As I was looking at this memory, I realized an interesting point – that at one time I enjoyed and wanted the ‘extra’s’, the frilly stuff, the niceties. See – throughout my teenage and adult years, I believed I was someone who doesn’t enjoy those things, that I prefer keeping things basic, just do stuff with what you need and not indulge with extra’s and niceties, dismissing them as frivolous and silly. So, I’d adopted this entire self-belief that ‘I like things simple’ – when, if I look back at this memory in my childhood – that’s not really true. I also remember a bathing suit I had as a child that had pretty dots and frillies, and I absolutely loved that bathing suit, and a skirt I’d gotten from my grandmother in Spain that had the typically Spanish layers that open up as you twirl – was in love with that skirt. But I didn’t have many of those things as a child.

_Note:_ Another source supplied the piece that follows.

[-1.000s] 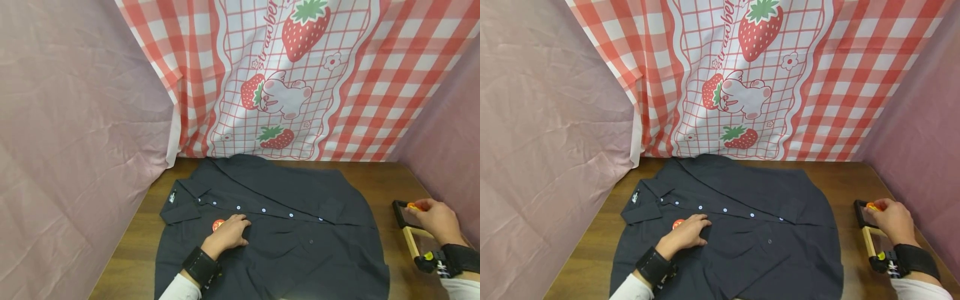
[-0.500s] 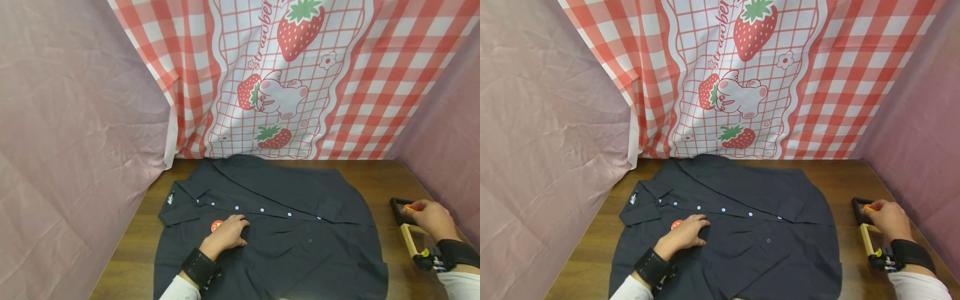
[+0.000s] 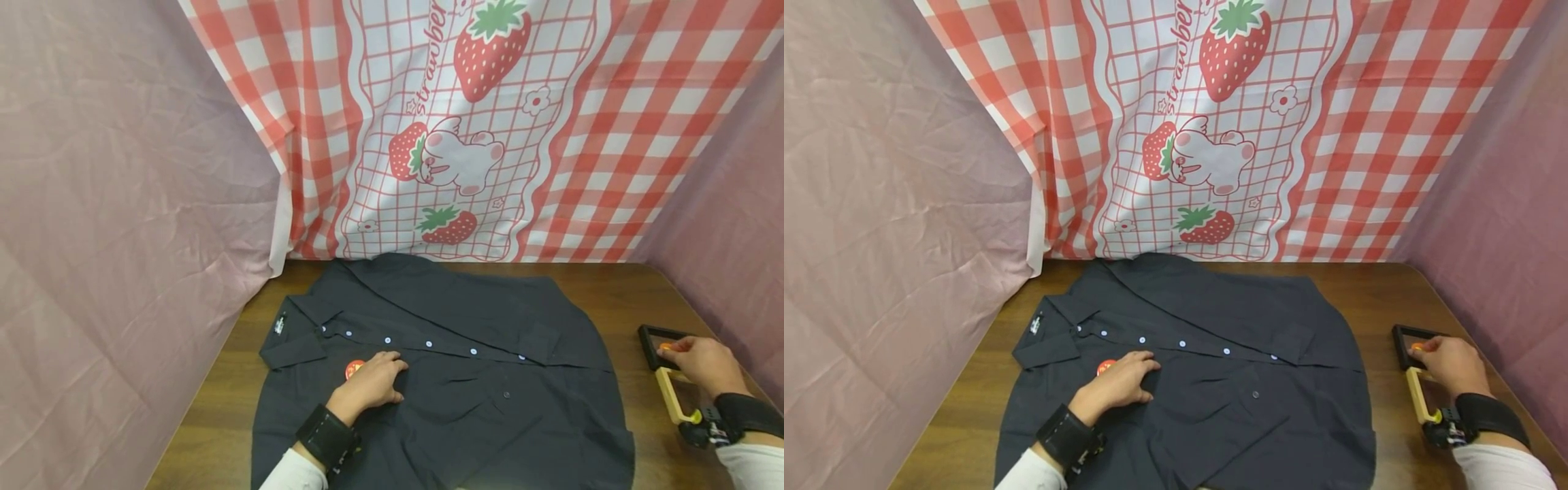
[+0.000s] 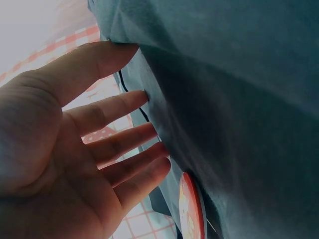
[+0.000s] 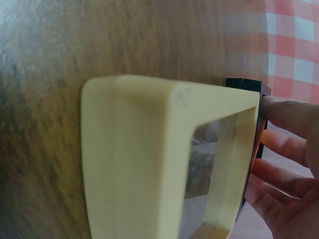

If you look at for instance the skirt in ballet – I can see it as a frilly, unnecessary accessory – but when in action – that skirt ads and accentuates the flowy and graceful expression of the movements – why not relish in that? With anything you do – you always have the structural dimension and you have the expressive dimension – and interestingly, in how I was raised to do with the basics, I aligned myself to the structural dimension of things: what do I need to do to get this done? And so, neglecting on the expressive side of it in looking at: having fun within it, or adding the little extra touches of ‘me’ in it – things that are not crucial to the project or task at hand, but that bring more life into it.
As I’m writing about this point, I can almost ‘feel’ a space opening up within me of allowing myself to explore this aspect in/of myself that for the longest time I had convinced myself didn’t exist. And, no kidding, as I was writing this blog, Kim showed me something she has crafted and asked if I wanted to join her in it, so that’s on my agenda for tomorrow – will give an update ;).